Although he knew full well that such events could occur in 2016, Miller decided to set the story in 1982, not wanting to risk the incredulity of readers who might believe otherwise. I hope this powerful novel, partially inspired by Kei's discovery that fellow poet Ishion Hutchinson had had his locks shorn by a schoolteacher as a child, will one day become required reading at Hopefield Prep and all schools in Jamaica and the region.

For me, the most distressing aspect of the whole hullabaloo is the rigidity with which many are insisting that school rules must be obeyed at all costs, no matter how illogical or unjust they are. Listening to those who saw nothing wrong with Hopefield Prep's exclusion of a three-year-old boy from school on grounds of the school having a rule against 'untidy' hair, you'd think Jamaica was a nation of stern puritans who uphold rules at all times in the manner of the Swiss or the Saudis. Yet you only have to drive on the roads here to realise that nuttn nuh guh so.

Perhaps it's such inflexible rules at school that are making Jamaicans break rules left, right and centre the moment they become adults?

Perhaps we need to admit that hairstyle and grooming have little to do with intellectual development and stop enforcing senseless rules that are, in fact, hampering the creativity of young minds.

Has anyone noticed how Albert Einstein wore his hair? Or the much-touted writer Malcolm Gladwell, whose mother is Jamaican? And even closer to home, would Hopefield Prep have barred John Maxwell and Alexander Bustamante from crossing their thresholds? In what way does their untidy hair reflect on the intellectual acumen of these outstanding men?

Surely, a school as highly thought of and renowned as Hopefield Prep could have found a better solution to the problem of a three-year old whose hair didn't conform to their rules. Why such a mania for conformity to begin with? What are we trying to produce? A nation of obedient mules? For example, if only we cared as much about the environment as we do about observing rules oh, except for the rule, no the law, against littering, right? We're up for enforcing rules about black hair but the anti-litter law? Fahget it! Such rules don't apply to us.

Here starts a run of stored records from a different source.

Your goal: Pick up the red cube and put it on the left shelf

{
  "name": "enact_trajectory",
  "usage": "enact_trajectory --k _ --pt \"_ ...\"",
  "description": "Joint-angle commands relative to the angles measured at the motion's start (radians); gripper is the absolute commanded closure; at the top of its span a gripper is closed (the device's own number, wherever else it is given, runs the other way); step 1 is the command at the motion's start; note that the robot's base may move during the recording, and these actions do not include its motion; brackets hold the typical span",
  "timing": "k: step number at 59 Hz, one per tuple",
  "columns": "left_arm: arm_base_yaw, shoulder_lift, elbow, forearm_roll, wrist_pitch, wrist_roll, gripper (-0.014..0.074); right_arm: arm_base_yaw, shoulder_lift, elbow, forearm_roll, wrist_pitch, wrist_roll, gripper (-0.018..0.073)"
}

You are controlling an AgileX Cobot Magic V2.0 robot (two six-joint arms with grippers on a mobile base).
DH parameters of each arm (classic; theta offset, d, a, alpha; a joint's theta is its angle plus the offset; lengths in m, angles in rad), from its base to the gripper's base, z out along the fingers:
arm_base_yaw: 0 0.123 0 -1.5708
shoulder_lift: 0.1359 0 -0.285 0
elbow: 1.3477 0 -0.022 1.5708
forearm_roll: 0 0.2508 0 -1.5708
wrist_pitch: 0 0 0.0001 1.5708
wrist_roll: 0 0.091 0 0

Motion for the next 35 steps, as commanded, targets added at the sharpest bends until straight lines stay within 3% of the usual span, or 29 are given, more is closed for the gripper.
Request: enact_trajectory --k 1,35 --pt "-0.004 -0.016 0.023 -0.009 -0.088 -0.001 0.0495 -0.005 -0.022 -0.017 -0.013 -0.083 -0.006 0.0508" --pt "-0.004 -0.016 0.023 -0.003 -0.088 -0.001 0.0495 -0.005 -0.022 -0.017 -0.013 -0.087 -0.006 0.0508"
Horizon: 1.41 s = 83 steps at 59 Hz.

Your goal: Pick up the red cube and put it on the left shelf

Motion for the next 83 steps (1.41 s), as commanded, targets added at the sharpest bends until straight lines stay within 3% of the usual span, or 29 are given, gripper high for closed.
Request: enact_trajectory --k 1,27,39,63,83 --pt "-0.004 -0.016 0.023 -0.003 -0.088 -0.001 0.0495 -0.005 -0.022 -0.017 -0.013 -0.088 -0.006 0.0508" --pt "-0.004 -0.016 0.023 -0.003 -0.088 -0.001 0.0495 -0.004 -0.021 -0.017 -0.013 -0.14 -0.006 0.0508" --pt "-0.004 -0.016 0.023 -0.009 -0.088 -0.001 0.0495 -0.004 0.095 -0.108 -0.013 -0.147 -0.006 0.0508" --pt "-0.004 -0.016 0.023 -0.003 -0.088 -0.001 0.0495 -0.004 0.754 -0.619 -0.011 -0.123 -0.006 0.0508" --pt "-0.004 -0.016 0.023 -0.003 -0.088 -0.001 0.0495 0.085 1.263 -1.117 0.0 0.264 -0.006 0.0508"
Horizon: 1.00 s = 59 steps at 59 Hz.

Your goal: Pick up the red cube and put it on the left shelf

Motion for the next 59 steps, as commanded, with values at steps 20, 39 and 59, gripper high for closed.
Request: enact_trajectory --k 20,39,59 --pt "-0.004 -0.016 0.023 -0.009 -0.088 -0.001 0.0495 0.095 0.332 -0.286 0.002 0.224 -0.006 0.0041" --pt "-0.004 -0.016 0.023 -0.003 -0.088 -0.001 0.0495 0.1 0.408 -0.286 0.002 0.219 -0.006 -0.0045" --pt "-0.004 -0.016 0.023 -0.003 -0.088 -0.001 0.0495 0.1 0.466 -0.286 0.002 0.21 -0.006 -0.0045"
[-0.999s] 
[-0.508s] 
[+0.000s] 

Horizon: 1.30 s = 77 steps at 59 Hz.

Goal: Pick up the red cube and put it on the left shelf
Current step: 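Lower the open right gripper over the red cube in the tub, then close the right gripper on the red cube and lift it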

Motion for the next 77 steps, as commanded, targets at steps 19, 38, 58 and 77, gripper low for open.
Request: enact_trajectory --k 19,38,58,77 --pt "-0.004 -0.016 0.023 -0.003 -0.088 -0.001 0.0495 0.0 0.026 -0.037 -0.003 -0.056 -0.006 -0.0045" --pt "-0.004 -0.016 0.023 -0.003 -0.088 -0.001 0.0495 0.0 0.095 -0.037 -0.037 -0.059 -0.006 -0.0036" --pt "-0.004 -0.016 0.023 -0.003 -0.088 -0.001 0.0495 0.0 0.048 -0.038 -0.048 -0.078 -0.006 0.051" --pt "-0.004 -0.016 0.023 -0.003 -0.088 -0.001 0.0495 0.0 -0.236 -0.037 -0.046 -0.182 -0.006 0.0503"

Usain Bolt is the best example of triumphant non-conformity in our midst he broke all rules and expectations yet is number one in the world. He was too tall for the 100m, he wasn't humble enough, he was too flashy and refused to stop partying. But he has brought home the prize every time.

Let's update our rules, and while we're at it try to remember that there are exceptions to every rule.

I remember 20 or 25 years ago going to a talk by then UWI drama tutor Brian Heap. I've never forgotten a point he made. "How do you decide which slave is a good slave?" he asked. Is it the one who runs away or the one who stays and obediently does all Massa's work? It's something to ponder as we continue to ram rules down our children's throats.